**Problem requirements:**
Please copy out each line of the entries in which "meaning" appears.

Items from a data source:

- - -

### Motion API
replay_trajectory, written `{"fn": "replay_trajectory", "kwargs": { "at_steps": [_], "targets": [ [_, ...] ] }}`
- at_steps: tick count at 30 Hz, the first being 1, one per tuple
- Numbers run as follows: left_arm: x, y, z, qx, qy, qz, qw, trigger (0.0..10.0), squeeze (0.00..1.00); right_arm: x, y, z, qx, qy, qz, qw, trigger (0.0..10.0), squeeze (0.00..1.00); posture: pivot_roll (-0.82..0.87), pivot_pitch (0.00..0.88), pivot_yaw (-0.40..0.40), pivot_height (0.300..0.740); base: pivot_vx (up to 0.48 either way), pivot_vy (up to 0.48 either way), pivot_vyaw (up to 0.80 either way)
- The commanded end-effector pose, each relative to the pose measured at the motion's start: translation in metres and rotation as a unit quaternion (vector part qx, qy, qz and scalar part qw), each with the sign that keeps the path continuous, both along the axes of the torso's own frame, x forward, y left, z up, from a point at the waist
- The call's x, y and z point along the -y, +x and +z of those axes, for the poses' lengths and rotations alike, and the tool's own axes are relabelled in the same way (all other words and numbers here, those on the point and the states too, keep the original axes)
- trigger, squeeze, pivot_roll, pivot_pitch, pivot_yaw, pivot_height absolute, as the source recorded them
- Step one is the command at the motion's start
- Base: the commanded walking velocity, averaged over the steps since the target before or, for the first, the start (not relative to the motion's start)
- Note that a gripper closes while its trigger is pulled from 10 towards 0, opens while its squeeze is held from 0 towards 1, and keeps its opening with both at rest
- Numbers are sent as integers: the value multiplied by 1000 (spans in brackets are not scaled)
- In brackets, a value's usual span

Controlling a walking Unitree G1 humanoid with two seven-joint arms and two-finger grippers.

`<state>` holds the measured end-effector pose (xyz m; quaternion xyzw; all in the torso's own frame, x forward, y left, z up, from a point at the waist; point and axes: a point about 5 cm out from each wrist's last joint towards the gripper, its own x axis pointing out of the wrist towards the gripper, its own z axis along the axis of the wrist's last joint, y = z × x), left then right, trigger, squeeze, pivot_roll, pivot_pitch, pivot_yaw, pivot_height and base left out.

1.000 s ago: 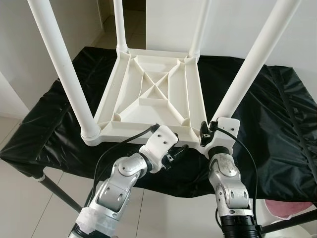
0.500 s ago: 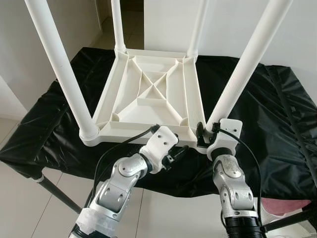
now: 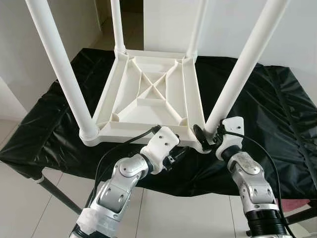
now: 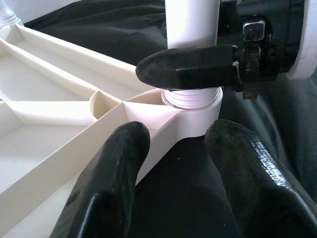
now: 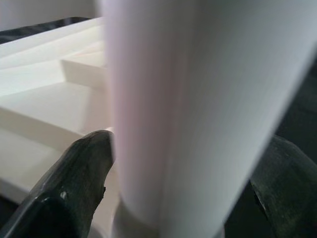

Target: Building children table

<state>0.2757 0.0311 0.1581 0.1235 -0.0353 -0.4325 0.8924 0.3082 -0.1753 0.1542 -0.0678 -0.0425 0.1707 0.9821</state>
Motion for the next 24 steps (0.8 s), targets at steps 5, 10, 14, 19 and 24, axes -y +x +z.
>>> {"fn": "replay_trajectory", "kwargs": {
  "at_steps": [5,10,14,19,24],
  "targets": [
    [-3,0,-6,-3,8,16,1000,10000,0,-2,4,-2,-4,-25,68,997,8471,0,-34,36,-14,740,0,0,0],
    [-3,1,-6,-3,8,16,1000,10000,0,0,9,-3,-3,-40,93,995,5843,0,-33,33,-13,740,0,0,0],
    [-3,2,-5,1,9,19,1000,10000,0,4,16,-6,-7,-52,98,994,0,0,-24,27,-17,740,0,0,0],
    [-4,2,-5,2,9,21,1000,10000,0,5,16,-9,-14,-44,98,994,0,0,-21,26,-15,740,0,0,0],
    [-4,2,-5,2,10,20,1000,10000,0,7,15,-13,-20,-45,95,994,0,0,-25,25,-10,740,0,0,0]
  ]
}}
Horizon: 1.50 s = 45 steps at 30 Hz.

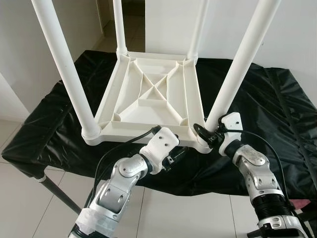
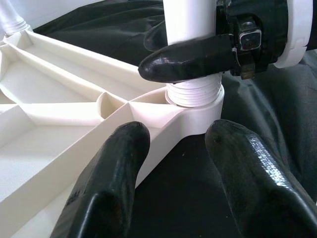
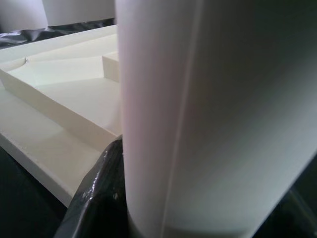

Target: Building children table

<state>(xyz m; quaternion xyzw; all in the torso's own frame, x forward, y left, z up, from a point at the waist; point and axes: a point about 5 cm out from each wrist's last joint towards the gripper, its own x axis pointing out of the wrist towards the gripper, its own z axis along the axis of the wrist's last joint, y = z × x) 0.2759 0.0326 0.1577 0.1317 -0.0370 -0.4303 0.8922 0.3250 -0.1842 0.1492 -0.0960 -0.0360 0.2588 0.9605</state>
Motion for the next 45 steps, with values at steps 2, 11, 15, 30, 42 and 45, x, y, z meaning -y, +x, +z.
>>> {"fn": "replay_trajectory", "kwargs": {
  "at_steps": [2,11,15,30,42,45],
  "targets": [
    [-1,2,-4,-3,4,16,1000,10000,0,1,-2,-11,-20,-14,-14,1000,10000,0,-32,25,-5,740,0,0,0],
    [-1,2,-4,-2,4,13,1000,10000,0,-1,-3,-13,-27,7,-58,998,10000,0,-37,27,-1,740,0,0,0],
    [0,1,-4,-3,4,10,1000,10000,0,-10,-7,-14,-29,35,-138,989,10000,0,-39,27,-2,740,0,0,0],
    [0,1,-4,-3,3,13,1000,10000,0,-42,-30,-23,-37,102,-301,947,10000,0,-30,30,-13,740,0,0,0],
    [3,2,-4,-4,1,11,1000,10000,0,-41,-35,-11,-12,124,-322,939,10000,1000,-41,36,-16,740,0,0,0],
    [3,3,-4,-3,0,14,1000,10000,0,-39,-36,-9,-1,130,-302,944,10000,1000,-40,39,-16,740,0,0,0]
  ]
}}
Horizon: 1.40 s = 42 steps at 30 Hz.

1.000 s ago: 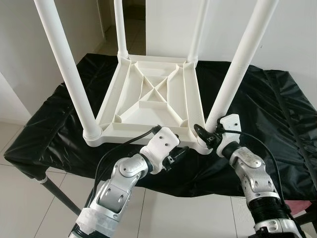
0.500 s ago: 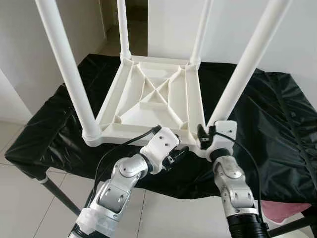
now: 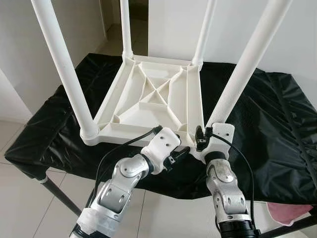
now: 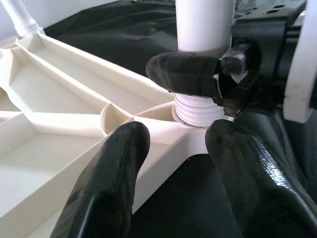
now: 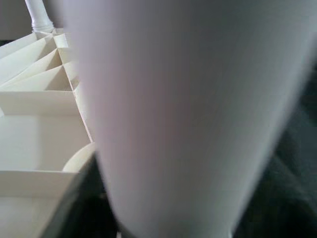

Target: Building children table

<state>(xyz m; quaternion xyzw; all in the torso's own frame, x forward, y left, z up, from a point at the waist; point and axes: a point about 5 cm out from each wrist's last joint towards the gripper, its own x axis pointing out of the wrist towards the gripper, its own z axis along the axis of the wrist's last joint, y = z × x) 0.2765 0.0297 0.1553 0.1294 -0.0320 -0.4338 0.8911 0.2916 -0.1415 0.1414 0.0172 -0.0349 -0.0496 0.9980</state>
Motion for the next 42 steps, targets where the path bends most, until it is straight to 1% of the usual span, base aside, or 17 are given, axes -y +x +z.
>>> {"fn": "replay_trajectory", "kwargs": {
  "at_steps": [1,5,6,7,12,16,19,23,26,29,30,31,32,33,37,38,42],
  "targets": [
    [-1,2,-2,1,0,21,1000,10000,0,4,-3,-1,6,9,20,1000,10000,1000,-41,38,-16,740,0,0,0],
    [-4,3,-6,-1,3,28,1000,10000,0,7,-4,-3,6,6,61,998,10000,1000,-41,38,-23,740,0,0,0],
    [-5,4,-8,0,9,31,999,10000,0,10,-4,-3,6,-2,70,998,10000,804,-42,38,-28,740,0,0,0],
    [-8,5,-10,-2,12,38,999,10000,0,16,-4,-4,7,-18,84,996,10000,0,-45,37,-34,740,0,0,0],
    [-11,8,-13,-8,8,46,999,10000,0,26,-2,-5,3,-34,95,995,10000,0,-48,37,-33,740,0,0,0],
    [-10,6,-15,-15,5,39,999,10000,0,32,4,-3,6,-49,143,989,10000,0,-47,38,-25,740,0,0,0],
    [-12,5,-19,-17,20,29,999,10000,0,38,11,-1,8,-70,201,977,10000,0,-42,37,-8,740,0,0,0],
    [-13,7,-18,-15,22,29,999,10000,0,36,16,1,11,-98,255,962,10000,0,-43,35,-1,740,0,0,0],
    [-13,8,-17,-13,22,28,999,10000,0,34,19,1,8,-101,284,953,10000,0,-42,36,1,740,0,0,0],
    [-12,8,-17,-13,22,28,999,10000,0,33,20,1,6,-98,292,951,10000,0,-42,36,1,740,0,0,0],
    [-11,8,-16,-11,21,27,999,10000,0,31,22,1,5,-102,303,947,7882,0,-41,36,1,740,0,0,0],
    [-11,8,-16,-11,21,27,999,10000,0,31,22,1,5,-102,303,947,7882,0,-41,36,1,740,0,0,0],
    [-8,8,-15,-10,19,24,999,10000,0,31,24,-1,-1,-122,309,943,1647,0,-38,37,-1,740,0,0,0],
    [-5,6,-15,-6,19,19,1000,10000,0,31,25,-3,-6,-132,314,940,0,0,-38,37,-1,740,0,0,0],
    [-5,7,-14,-5,18,20,1000,10000,0,31,26,-4,-10,-141,320,937,0,0,-43,40,-5,740,0,0,0],
    [-9,12,-12,-2,18,27,999,10000,0,32,26,-7,-13,-142,327,934,0,0,-46,40,-5,740,0,0,0],
    [-11,15,-11,0,19,31,999,10000,0,34,25,-8,-15,-139,327,935,0,0,-48,42,-4,740,0,0,0]
  ]
}}
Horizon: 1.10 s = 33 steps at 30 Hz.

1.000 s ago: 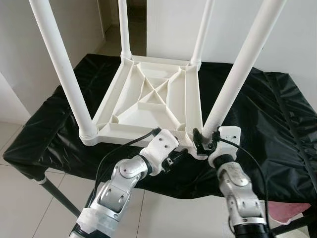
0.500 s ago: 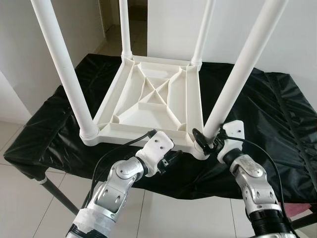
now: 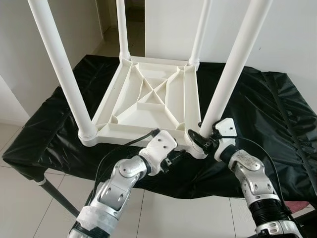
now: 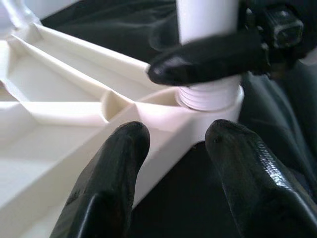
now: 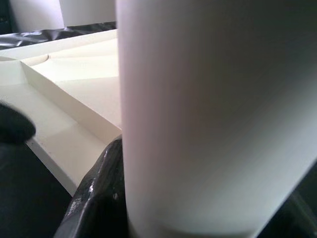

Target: Building children table

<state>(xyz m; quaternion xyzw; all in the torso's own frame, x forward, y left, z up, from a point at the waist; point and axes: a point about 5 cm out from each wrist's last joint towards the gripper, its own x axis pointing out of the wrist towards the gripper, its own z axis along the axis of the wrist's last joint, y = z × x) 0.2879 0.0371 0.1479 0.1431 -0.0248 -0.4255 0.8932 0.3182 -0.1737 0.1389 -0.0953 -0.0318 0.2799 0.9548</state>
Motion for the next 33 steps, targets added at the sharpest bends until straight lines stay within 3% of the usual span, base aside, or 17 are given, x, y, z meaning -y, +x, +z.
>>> {"fn": "replay_trajectory", "kwargs": {
  "at_steps": [1,2,6,11,14,22,28,30,33],
  "targets": [
    [-4,4,-3,0,4,21,1000,10000,0,1,-1,-5,-8,-20,3,1000,0,0,-48,42,-4,740,0,0,0],
    [-4,4,-3,1,4,21,1000,10000,0,3,-1,-6,-10,-12,-1,1000,10000,0,-48,43,-3,740,0,0,0],
    [-4,4,-3,2,5,20,1000,10000,0,3,-1,-6,-11,-6,-8,1000,10000,0,-48,43,-3,740,0,0,0],
    [-3,3,-4,1,4,19,1000,10000,0,-1,-4,-4,-13,31,-75,997,10000,0,-50,49,-6,740,0,0,0],
    [-2,3,-4,1,4,19,1000,10000,0,-3,-5,-5,-13,34,-84,996,10000,0,-50,49,-6,740,0,0,0],
    [3,-2,-7,-2,2,7,1000,10000,0,-9,-14,-8,-20,67,-184,980,10000,0,-57,55,-17,740,0,0,0],
    [4,-3,-8,-2,-1,7,1000,10000,0,-21,-26,-16,-34,96,-272,957,10000,0,-48,52,-43,740,0,0,0],
    [3,-3,-8,0,-1,10,1000,10000,0,-25,-28,-17,-39,107,-320,940,10000,0,-41,50,-52,740,0,0,0],
    [2,-3,-7,5,2,13,1000,10000,0,-26,-28,-16,-45,122,-355,926,10000,0,-34,47,-54,740,0,0,0]
  ]
}}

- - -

**Output of the exercise:**
Motion for the next 45 steps, with values at steps 2, 11, 15, 30, 42 and 45, x, y, z meaning -y, +x, +z.
Motion for the next 33 steps, targets added at the sharpest bends until straight lines stay within 3% of the usual span, base aside, or 17 are given, x, y, z meaning -y, +x, +z.

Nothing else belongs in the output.